● **Goal of the exercise**
Copy exactly the stretch of data below from the line with "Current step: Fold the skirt" through the line with "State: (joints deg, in", including both of those lines.

● **Data block**
⁂

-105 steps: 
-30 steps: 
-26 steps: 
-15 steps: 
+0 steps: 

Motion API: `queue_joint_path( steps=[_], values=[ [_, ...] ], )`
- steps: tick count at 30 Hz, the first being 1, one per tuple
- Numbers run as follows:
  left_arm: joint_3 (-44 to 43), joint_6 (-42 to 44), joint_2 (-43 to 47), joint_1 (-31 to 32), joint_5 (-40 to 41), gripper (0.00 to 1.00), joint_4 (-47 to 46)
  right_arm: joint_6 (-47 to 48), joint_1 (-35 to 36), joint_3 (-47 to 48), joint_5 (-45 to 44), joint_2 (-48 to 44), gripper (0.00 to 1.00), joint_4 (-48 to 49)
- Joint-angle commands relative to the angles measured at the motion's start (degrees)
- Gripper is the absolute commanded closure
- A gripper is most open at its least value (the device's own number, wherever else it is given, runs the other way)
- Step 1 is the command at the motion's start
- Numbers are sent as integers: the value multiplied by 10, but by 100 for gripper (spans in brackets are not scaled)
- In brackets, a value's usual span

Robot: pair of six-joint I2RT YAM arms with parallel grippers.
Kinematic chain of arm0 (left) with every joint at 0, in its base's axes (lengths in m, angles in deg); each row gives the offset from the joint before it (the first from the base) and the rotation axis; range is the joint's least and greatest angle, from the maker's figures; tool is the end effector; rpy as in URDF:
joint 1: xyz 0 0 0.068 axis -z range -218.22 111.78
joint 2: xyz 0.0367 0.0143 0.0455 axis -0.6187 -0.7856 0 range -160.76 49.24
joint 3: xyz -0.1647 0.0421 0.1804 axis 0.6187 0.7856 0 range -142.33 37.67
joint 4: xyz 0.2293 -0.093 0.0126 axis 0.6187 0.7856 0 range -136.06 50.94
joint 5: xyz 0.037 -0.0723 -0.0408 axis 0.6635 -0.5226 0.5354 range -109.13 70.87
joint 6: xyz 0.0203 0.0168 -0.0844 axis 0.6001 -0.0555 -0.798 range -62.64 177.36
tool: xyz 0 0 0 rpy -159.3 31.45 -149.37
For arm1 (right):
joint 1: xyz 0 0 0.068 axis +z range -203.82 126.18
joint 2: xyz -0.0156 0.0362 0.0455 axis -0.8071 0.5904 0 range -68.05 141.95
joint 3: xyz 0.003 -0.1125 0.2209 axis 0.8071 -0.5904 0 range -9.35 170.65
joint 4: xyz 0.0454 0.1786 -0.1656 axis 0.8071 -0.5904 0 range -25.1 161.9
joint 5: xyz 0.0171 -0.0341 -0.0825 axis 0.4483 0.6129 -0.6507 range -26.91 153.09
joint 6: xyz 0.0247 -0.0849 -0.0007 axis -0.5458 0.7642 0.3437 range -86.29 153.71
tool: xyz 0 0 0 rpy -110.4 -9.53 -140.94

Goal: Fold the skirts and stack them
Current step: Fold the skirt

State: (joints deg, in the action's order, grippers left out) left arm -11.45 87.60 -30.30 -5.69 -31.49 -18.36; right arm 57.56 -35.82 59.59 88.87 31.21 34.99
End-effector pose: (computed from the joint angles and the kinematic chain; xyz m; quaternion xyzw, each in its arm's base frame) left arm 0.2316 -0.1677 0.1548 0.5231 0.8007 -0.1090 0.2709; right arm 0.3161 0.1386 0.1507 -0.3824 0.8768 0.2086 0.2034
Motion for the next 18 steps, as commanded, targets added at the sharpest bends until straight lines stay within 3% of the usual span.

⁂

● **Result below**
Current step: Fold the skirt

State: (joints deg, in the action's order, grippers left out) left arm -11.45 87.60 -30.30 -5.69 -31.49 -18.36; right arm 57.56 -35.82 59.59 88.87 31.21 34.99

There is nothing more to this exercise.